DATASET SECTION Start Marker

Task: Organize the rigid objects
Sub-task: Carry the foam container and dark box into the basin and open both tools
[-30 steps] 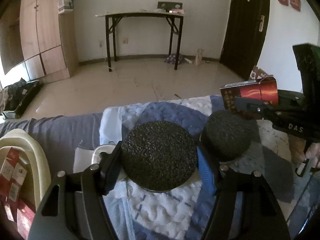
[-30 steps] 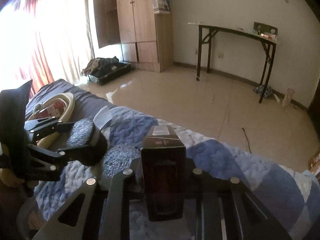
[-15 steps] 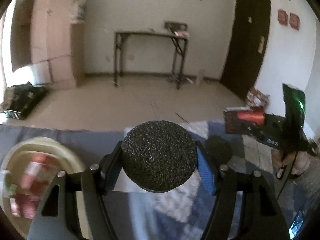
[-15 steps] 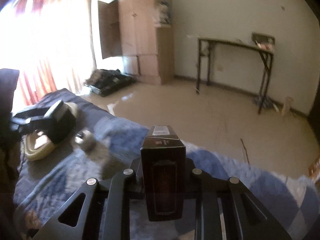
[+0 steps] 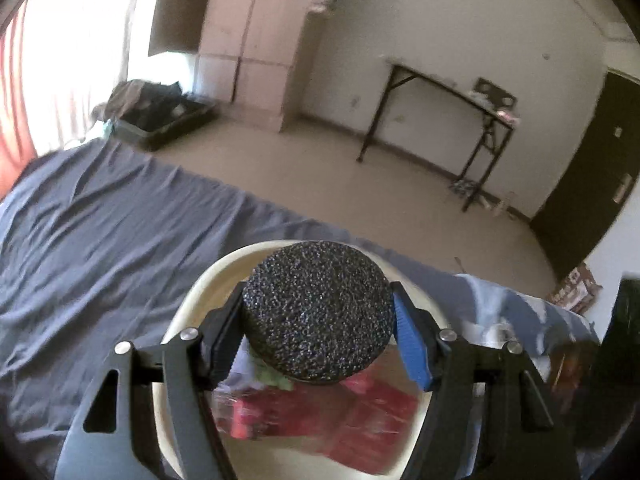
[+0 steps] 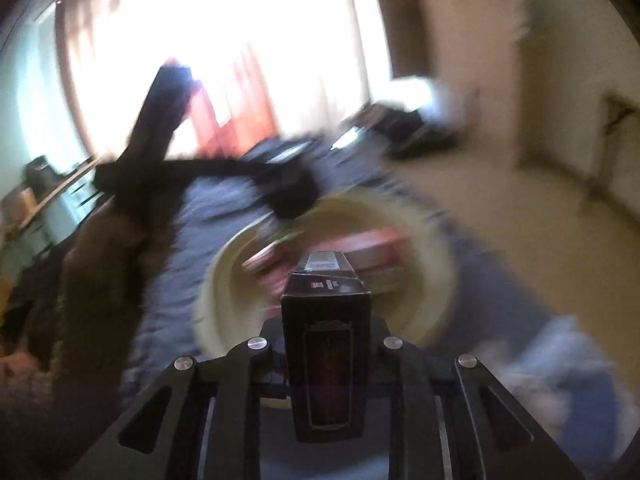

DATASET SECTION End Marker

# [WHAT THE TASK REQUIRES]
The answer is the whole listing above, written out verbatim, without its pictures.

# [WORKED SOLUTION]
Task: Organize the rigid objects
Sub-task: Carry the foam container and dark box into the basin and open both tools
[-30 steps] 
[-30 steps] 
[-15 steps] 
[-15 steps] 
[+0 steps] 
[+0 steps] 

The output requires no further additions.